Earlier this month, Salon ran a hefty excerpt of Barry Eichengreen’s new book, “Hall of Mirrors: The Great Depression, the Great Recession, and the Uses—and Misuses—of History,” which examines the ways that Wall Street managed to minimize the structural and regulatory changes that many had hoped would follow after the near-collapse of the financial system.

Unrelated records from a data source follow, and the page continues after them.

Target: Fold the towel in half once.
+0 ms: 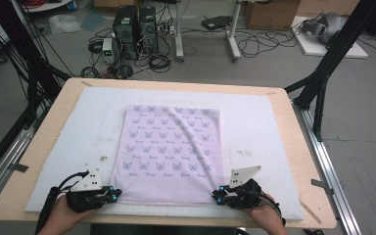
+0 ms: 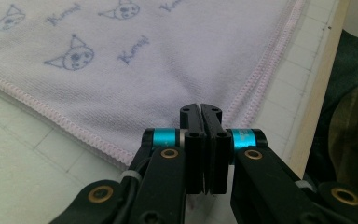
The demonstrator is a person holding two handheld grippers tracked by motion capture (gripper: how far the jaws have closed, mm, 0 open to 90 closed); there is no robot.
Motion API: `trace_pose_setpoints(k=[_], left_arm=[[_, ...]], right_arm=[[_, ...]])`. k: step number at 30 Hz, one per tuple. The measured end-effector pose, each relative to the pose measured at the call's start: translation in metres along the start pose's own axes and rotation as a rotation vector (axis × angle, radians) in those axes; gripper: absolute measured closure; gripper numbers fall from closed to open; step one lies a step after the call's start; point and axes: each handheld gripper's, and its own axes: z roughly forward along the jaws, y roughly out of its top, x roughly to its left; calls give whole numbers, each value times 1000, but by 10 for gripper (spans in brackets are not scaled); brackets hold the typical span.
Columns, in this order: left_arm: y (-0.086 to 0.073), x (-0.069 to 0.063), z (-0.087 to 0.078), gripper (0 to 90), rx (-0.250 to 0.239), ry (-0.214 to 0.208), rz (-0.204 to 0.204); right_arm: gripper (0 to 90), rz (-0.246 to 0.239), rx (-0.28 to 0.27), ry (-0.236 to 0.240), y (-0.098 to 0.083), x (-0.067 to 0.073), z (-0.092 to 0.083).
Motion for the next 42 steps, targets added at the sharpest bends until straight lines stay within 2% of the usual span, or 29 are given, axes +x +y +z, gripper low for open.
trace_pose_setpoints(k=[4,6,9,16,21,24,29,34,38,42], left_arm=[[-1,0,-1,867,-3,3,5],[0,1,-3,828,-8,10,1],[3,5,-6,779,-45,19,-12],[17,23,-8,665,-115,56,-36],[30,39,-3,614,-159,84,-59],[36,47,2,592,-177,92,-70],[45,56,6,567,-205,100,-80],[47,57,10,519,-214,103,-89],[47,56,12,498,-194,106,-75],[48,55,13,479,-212,102,-83]], right_arm=[[811,0,-12,-2,-3,3,-2],[785,9,-23,-1,-3,3,-4],[730,17,-50,-23,0,0,-7],[605,54,-119,-80,11,-19,-12],[524,69,-157,-119,21,-35,-12],[500,65,-162,-150,27,-44,-11],[470,69,-192,-174,35,-57,-11],[439,88,-219,-190,37,-66,-12],[414,98,-212,-194,37,-66,-12],[403,88,-207,-210,37,-65,-12]])
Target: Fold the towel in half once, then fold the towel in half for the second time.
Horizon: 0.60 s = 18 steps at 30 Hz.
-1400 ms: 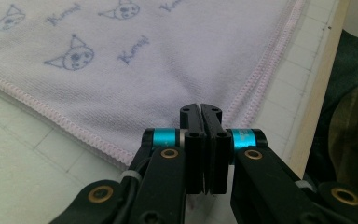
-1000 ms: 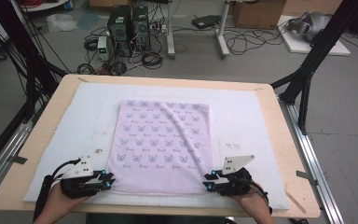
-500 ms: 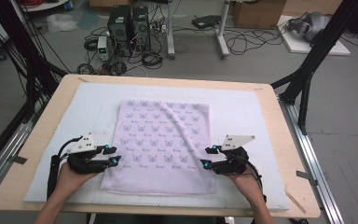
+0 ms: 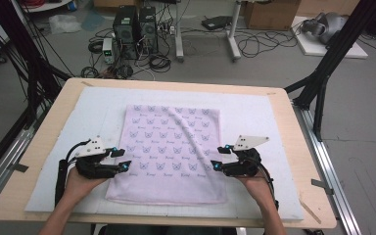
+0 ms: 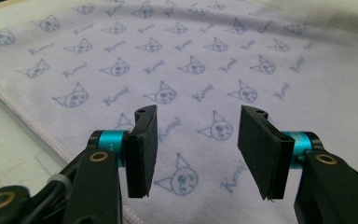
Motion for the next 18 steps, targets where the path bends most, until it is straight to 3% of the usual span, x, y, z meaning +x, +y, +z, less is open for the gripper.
trace_pose_setpoints(k=[18], left_arm=[[-2,4,2,457,36,7,16]], right_arm=[[390,-27,38,12,0,4,8]])
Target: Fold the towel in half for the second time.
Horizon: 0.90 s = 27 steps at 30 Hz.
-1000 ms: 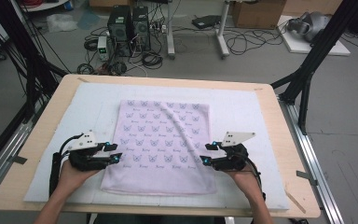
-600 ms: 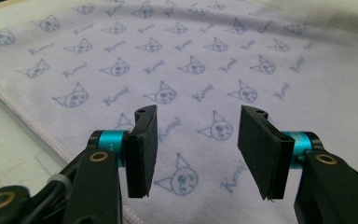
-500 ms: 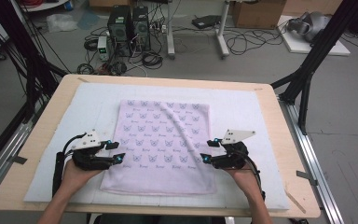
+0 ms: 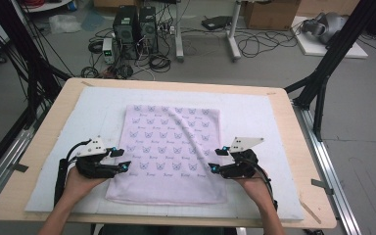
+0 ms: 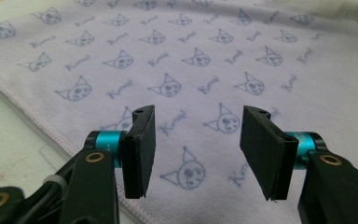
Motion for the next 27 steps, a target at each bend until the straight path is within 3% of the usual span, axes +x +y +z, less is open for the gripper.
trace_pose_setpoints(k=[7,11,19,23,27], left_arm=[[6,11,3,433,29,16,-9],[17,29,6,419,36,32,-28],[42,67,8,453,23,51,-72],[56,88,10,471,33,83,-75],[60,108,21,499,39,128,-111]], right_arm=[[392,6,16,2,4,-11,2],[393,23,15,-5,14,-27,3],[404,29,68,-22,41,-64,10],[425,9,108,-40,57,-82,14],[462,22,107,-71,67,-103,18]])
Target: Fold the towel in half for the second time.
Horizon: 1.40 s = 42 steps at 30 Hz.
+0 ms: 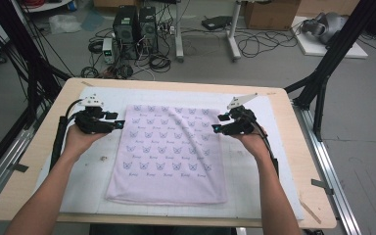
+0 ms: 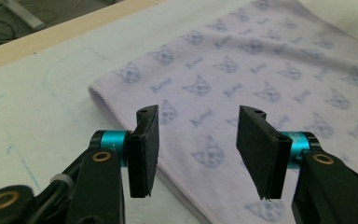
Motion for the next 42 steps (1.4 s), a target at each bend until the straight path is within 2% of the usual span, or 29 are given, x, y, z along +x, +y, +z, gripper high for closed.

This excerpt focuses on comparisons between the political and regulatory response in 2008 and those taken after the Great Depression; while Eichengreen clearly feels we fell far short this time, he also tells the tale in a way that helps make sense of some of the factors—beyond Wall Street power-plays—that contributed to the lackluster response. He notes that several of the proposed banking reforms were vehemently opposed by smaller community banks, which apparently felt that their smaller operations would be overly burdened by new requirements aimed at cooling the excesses of banking giants. And he looks closely at many of the particular elements of what he calls “Obama’s competent response,” acknowledging the fiscal and political constraints that stood in the way of some of the more vigorous proposals to ease the burdens of homeowners and Main Street.
The whole piece is worth a read; this concluding paragraph captures its essence:
The experience of the 1930s suggests that radical reform is possible only in the wake of an exceptional crisis. Absent that crisis, business as usual remains the order of the day, and radical reform that threatens to disrupt such business is ruled out. An exceptional crisis halts such business for a time. The problem starting in 2009, if it can be called a problem, was that policy makers managed, just barely, to prevent a 1930s-style crisis. There was still business as usual to conduct. Radical reform that interfered with customary banking practices could be criticized as jeopardizing the recovery then slowly getting underway. This left only strengthening the existing system, as opposed to replacing it. And the incremental nature of the reform process, which unfolded slowly as new rules implementing Dodd-Frank directives were proposed by the regulators, allowed concentrated interests, notably the bank lobby, to re-form and mobilize in opposition.